A UC Berkeley workgroup released a draft report detailing its recommendations on how departments should issue and attribute political statements, drawing criticism from the Berkeley Faculty Association, or BFA, as a “chilling of free speech.”
The draft report, released in May by the Joint Senate-Administration Workgroup on the Role of The University and its Units in Political and Social Action, recommends that departments make statements “sparingly” and only related to their area of study. It added that departments should include signatures on statements and provide dissenting department members space to air their views on the same platform.
The working group was created in part because several departments from UC campuses released statements about “events in the middle east,” according to a charge letter from Chancellor Carol Christ. According to campus history professor and BFA chair James Vernon, the workgroup was formed in response to campus departments showing support for Palestine in the Israeli-Palestinian conflict, including campus’s Gender and Women’s Studies department.

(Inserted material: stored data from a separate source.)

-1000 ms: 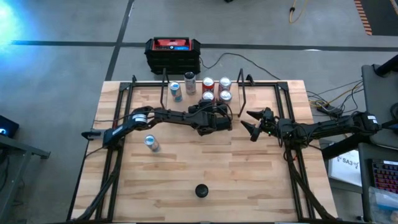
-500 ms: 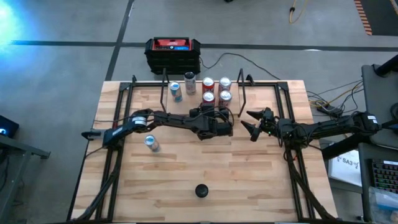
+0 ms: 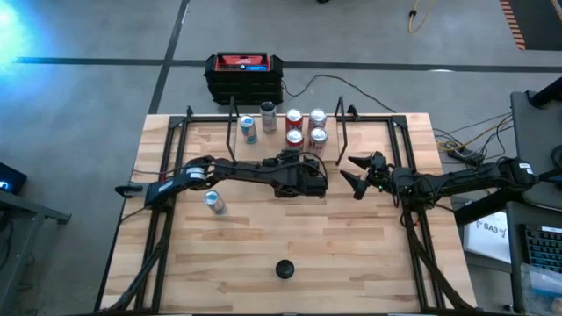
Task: Place canned beverage on shelf
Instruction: Put the white and pink soda can on the shelf aligned with the other white and pink soda can
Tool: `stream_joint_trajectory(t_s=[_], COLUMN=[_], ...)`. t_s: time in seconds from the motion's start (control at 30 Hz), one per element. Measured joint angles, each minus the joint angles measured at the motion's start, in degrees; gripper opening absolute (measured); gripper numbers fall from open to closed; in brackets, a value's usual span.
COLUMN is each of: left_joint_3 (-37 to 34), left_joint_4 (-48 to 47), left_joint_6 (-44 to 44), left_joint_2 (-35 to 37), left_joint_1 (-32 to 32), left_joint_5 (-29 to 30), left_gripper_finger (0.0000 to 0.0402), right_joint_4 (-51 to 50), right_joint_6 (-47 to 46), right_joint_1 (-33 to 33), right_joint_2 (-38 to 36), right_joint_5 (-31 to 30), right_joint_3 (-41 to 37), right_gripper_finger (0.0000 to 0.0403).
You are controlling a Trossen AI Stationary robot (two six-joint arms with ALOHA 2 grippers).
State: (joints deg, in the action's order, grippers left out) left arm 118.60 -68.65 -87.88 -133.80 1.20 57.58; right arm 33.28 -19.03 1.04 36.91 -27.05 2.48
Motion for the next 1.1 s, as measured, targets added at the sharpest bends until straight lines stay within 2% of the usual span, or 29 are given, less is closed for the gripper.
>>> stream_joint_trajectory(t_s=[0.17, 0.33, 0.57, 0.67, 0.77, 0.97, 1.1], left_joint_3=[7.81, 16.21, 15.37, 15.26, 15.56, 15.54, 15.50], left_joint_4=[-9.75, -18.72, -21.23, -21.31, -21.34, -21.37, -21.02], left_joint_6=[-2.23, -3.37, -4.26, -4.69, -7.17, -15.20, -20.55], left_joint_2=[0.00, 0.02, 1.69, 2.58, 3.47, 3.52, 2.78], left_joint_1=[1.63, 3.48, 6.56, 8.82, 11.89, 18.67, 21.67], left_joint_5=[-12.16, -28.56, -48.50, -54.77, -55.30, -49.79, -49.54], left_gripper_finger=[0.0399, 0.0398, 0.0398, 0.0398, 0.0398, 0.0398, 0.0398], right_joint_4=[0.00, 0.00, 0.00, 0.00, 0.00, -0.01, -0.02], right_joint_6=[0.00, 0.00, -0.02, -0.02, -0.02, -0.01, 0.00], right_joint_1=[0.00, 0.01, 0.02, 0.01, 0.02, 0.01, 0.02], right_joint_2=[0.00, 0.00, -0.04, -0.04, -0.04, -0.02, -0.02], right_joint_5=[0.01, 0.01, 0.00, 0.00, 0.02, 0.01, 0.00], right_joint_3=[0.00, -0.01, 0.00, 0.00, 0.00, 0.00, 0.00], right_gripper_finger=[0.0327, 0.0327, 0.0327, 0.0327, 0.0327, 0.0327, 0.0327])
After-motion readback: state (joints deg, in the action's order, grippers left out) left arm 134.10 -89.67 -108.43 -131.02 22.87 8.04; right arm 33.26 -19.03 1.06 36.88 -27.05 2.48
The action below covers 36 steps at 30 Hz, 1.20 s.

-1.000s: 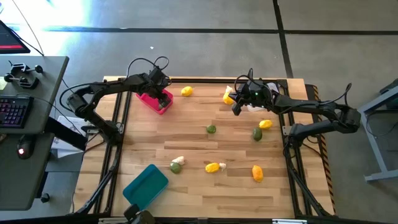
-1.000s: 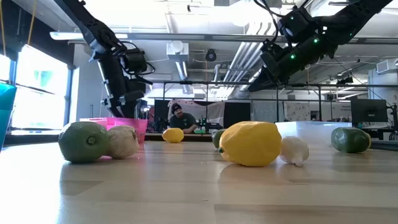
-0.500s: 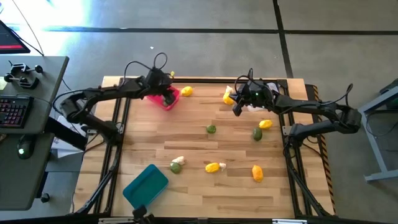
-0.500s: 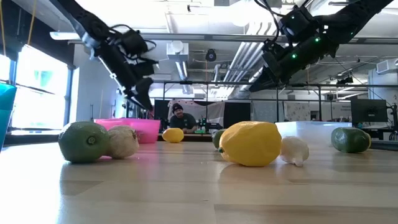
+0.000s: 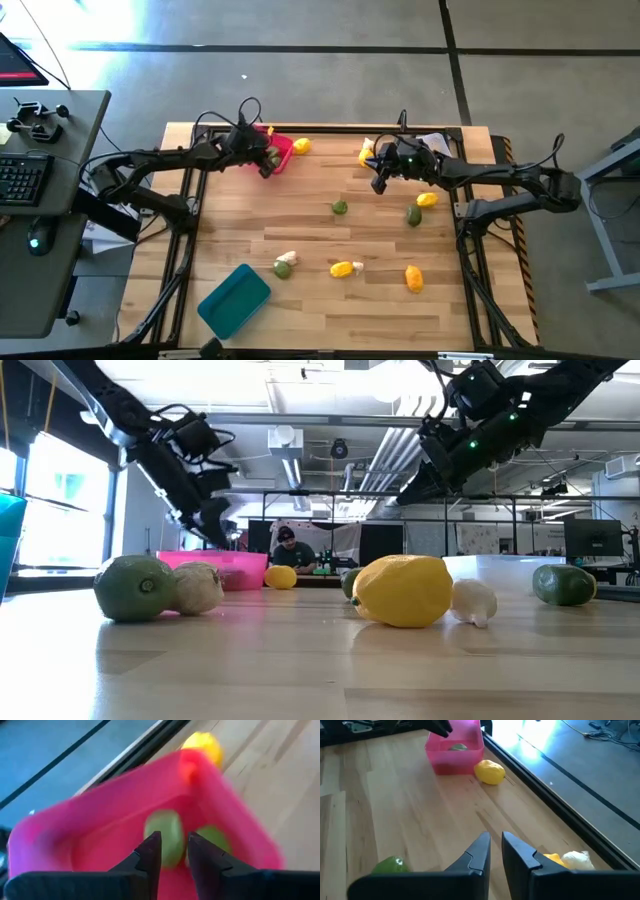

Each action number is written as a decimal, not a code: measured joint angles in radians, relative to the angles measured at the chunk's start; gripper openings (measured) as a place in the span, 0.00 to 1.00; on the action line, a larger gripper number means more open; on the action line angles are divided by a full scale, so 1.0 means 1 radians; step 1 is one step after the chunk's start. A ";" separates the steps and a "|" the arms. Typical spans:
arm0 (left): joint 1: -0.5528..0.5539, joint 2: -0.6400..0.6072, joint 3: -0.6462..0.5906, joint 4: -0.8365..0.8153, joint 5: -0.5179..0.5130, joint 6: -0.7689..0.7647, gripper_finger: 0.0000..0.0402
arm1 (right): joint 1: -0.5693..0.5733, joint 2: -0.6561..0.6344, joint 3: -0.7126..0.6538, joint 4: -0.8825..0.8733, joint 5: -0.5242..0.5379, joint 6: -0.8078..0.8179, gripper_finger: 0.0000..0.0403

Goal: Sort produce into baskets
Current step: Put the green lime in the red bin

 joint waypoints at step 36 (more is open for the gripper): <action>-0.052 -0.068 0.029 -0.198 0.220 0.143 0.01 | -0.001 0.000 0.000 0.002 0.001 -0.027 0.10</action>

“They’re bizarrely trying to create an understanding of the campus as politically neutral. … The culture wars that have been coursing through American politics for the past decade, especially the last five to six years, have made campus a real target of the alt-right,” Vernon said. “The administration basically wants to try and neutralize those attacks so that it can’t be identified as a campus full of wacky socialists who are corrupting the young minds of Californians.”
The recommendations have yet to be finalized, and will not become policy — instead they are intended to provide guidance for departments, according to workgroup co-chairs Diana Harvey and Mary Ann Smart. Systemwide recommendations also exist to guide departmental speech.
In a statement released Sept. 22, the BFA called the draft report “procedurally disturbing” and “conceptually confused.”
The BFA found fault in the divergence of the workgroup’s definition of “political speech” from the traditional definition used by the university. The word “political” is conventionally understood within the UC system to refer to speech that addresses electoral politics, according to a letter addressed to the UC Academic Senate from Ty Alper, the former chair of the University Committee on Academic Freedom.
However, the draft report concluded that it is impossible to distinguish political statements from nonpolitical statements.
“What the Berkeley report is doing is generalizing away from electoral politics to a much vaguer, broader understanding of what political action and speech is,” Vernon said. “That’s something we think is deeply problematic especially when the campus itself feels free to make statements that could be considered political in its own terms.”
The BFA also raised concerns regarding the addition of signatures on department statements, noting the signatures could put faculty at risk of being targeted by those who disagree with their point of view, especially when the topic is politically contentious.
It added that this could cause tension between junior and senior members of a department, as those with less power and seniority may feel pressure to agree with a statement to avoid harm to their career.
While the report does not recommend that departments stop issuing political statements altogether, some workgroup members felt that it did not go far enough.
“I respectfully dissent from its conclusion that departments or schools may make statements on ‘controversial issues,’ ” said Berkeley Law Dean Erwin Chemerinsky in the draft report. “I do not believe that departments or schools as entities have the authority to do this or should do this.”
Vernon noted that the BFA agrees that departments should create a “deliberative and transparent” process for political statements to be made.
The workgroup plans to deliver a final report by the end of November after a period of open comment ending late October, according to the draft report.
“We’re basically in a wait and see mode at the moment to see what comes out of the period of this consultation we’re in,” Vernon said.